See the :ref:`init-rank-config` section for details on configuration options.

ncclCommFinalize
----------------

.. c:function:: ncclResult_t ncclCommFinalize(ncclComm_t comm)

Finalize a communicator object *comm*. When the communicator is marked as nonblocking, *ncclCommFinalize* is a 
nonblocking function. Successful return from it will set communicator state as *ncclInProgress* and indicates 
the communicator is under finalization where all uncompleted operations and the network-related resources are 
being flushed and freed. 
Once all NCCL operations are complete, the communicator will transition to the *ncclSuccess* state. Users 
can query that state with *ncclCommGetAsyncError*.

ncclCommDestroy
---------------

.. c:function:: ncclResult_t ncclCommDestroy(ncclComm_t comm)

Destroy a communicator object *comm*.
*ncclCommDestroy* only frees the local resources that are allocated to the communicator object *comm* if *ncclCommFinalize* 
was previously called on the communicator; otherwise, *ncclCommDestroy* will call ncclCommFinalize internally. 
If *ncclCommFinalize* is called by users, users should guarantee that the state of the communicator become *ncclSuccess* before 
calling *ncclCommDestroy*. 
In all cases, the communicators should no longer be accessed after ncclCommDestroy returns. It is recommended that 
user call *ncclCommFinalize* and then *ncclCommDestroy*.

ncclCommAbort
-------------

.. c:function:: ncclResult_t ncclCommAbort(ncclComm_t comm)

Frees resources that are allocated to a communicator object *comm*. Will abort any uncompleted
operations before destroying the communicator.

ncclCommGetAsyncError
---------------------

.. c:function:: ncclResult_t ncclCommGetAsyncError(ncclComm_t comm, ncclResult_t* asyncError)
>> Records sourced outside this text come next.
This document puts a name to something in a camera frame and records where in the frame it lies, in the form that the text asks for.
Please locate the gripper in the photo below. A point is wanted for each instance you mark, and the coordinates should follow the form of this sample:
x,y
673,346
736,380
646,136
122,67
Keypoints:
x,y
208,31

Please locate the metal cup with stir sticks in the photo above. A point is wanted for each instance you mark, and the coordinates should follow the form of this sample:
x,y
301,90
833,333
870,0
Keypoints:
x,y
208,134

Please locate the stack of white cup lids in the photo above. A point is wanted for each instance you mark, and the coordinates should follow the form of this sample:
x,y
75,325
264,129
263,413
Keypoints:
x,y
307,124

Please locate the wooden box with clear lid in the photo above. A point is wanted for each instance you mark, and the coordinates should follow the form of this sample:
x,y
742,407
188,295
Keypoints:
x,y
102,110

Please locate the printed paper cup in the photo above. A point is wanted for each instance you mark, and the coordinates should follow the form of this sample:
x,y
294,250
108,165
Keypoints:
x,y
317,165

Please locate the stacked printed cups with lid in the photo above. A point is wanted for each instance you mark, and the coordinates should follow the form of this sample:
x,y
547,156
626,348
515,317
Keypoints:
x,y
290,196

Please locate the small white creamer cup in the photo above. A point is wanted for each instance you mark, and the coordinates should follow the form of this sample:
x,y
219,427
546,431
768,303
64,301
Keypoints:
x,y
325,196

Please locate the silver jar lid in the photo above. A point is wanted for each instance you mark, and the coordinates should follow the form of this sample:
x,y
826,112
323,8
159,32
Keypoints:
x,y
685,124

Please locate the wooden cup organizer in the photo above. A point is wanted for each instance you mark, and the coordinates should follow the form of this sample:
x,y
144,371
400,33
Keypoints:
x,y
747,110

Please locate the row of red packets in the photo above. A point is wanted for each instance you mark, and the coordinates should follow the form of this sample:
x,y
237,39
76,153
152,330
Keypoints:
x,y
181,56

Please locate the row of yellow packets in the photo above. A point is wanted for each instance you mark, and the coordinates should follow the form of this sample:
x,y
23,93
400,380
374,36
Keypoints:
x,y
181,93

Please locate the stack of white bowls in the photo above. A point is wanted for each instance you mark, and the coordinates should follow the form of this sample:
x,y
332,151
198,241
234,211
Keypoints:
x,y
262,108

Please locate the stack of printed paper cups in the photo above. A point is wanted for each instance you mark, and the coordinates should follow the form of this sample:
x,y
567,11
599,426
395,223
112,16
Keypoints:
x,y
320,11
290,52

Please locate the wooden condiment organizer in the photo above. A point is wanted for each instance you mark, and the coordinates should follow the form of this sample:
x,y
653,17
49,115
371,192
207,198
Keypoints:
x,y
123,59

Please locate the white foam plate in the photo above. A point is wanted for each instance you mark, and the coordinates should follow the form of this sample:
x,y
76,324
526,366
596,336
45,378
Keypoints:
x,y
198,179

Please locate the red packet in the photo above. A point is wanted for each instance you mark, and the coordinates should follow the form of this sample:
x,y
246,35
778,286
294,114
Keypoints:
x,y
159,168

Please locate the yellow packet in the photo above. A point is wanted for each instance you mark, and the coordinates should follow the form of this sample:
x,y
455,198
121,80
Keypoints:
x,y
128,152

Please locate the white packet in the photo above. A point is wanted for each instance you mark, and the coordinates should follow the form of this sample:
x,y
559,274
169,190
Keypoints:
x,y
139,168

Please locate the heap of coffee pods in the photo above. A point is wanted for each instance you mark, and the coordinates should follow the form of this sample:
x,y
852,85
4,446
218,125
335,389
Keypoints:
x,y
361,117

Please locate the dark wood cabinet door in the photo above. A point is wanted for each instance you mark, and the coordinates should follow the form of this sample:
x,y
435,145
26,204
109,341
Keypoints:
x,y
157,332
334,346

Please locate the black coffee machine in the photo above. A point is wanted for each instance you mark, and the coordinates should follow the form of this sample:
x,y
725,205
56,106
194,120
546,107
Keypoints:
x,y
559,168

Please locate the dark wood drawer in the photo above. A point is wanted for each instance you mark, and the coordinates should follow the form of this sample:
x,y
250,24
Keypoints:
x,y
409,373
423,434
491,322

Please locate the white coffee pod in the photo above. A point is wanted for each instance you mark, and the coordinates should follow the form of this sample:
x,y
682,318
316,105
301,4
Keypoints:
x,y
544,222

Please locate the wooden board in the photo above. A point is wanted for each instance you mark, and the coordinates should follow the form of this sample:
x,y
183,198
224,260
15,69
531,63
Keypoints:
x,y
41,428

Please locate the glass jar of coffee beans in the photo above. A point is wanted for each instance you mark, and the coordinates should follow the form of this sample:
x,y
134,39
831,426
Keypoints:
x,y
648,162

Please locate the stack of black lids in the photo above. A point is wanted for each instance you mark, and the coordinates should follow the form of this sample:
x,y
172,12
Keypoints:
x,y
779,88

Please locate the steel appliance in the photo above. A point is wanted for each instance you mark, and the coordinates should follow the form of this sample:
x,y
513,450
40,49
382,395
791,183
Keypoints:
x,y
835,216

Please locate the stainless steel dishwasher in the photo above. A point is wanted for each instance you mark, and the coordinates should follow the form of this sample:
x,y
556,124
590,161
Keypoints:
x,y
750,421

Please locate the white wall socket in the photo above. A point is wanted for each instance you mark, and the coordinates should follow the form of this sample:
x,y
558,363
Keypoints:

Queries the progress and potential errors of asynchronous NCCL operations.
Operations which do not require a stream argument (e.g. ncclCommFinalize) can be considered complete as soon
as the function returns *ncclSuccess*; operations with a stream argument (e.g. ncclAllReduce) will return
*ncclSuccess* as soon as the operation is posted on the stream but may also report errors through
ncclCommGetAsyncError() until they are completed. If return code of any NCCL functions is *ncclInProgress*,
it means the operation is in the process of being enqueued in the background, and users must query the states
of the communicators until the all states become *ncclSuccess* before calling next NCCL function. Before the
states change into *ncclSuccess*, users are not allowed to issue CUDA kernel to the streams being used by NCCL.
If there has been an error on the communicator, user should destroy the communicator with :c:func:`ncclCommAbort`.
If an error occurs on the communicator, nothing can be assumed about the completion or correctness of operations
enqueued on that communicator.

ncclCommCount
-------------

.. c:function:: ncclResult_t ncclCommCount(const ncclComm_t comm, int* count)

Returns in *count* the number of ranks in the NCCL communicator *comm*.

ncclCommCuDevice
----------------

.. c:function:: ncclResult_t ncclCommCuDevice(const ncclComm_t comm, int* device)

Returns in *device* the CUDA device associated with the NCCL communicator *comm*. 

ncclCommUserRank
----------------

.. c:function:: ncclResult_t ncclCommUserRank(const ncclComm_t comm, int* rank)

Returns in *rank* the rank of the NCCL communicator *comm*.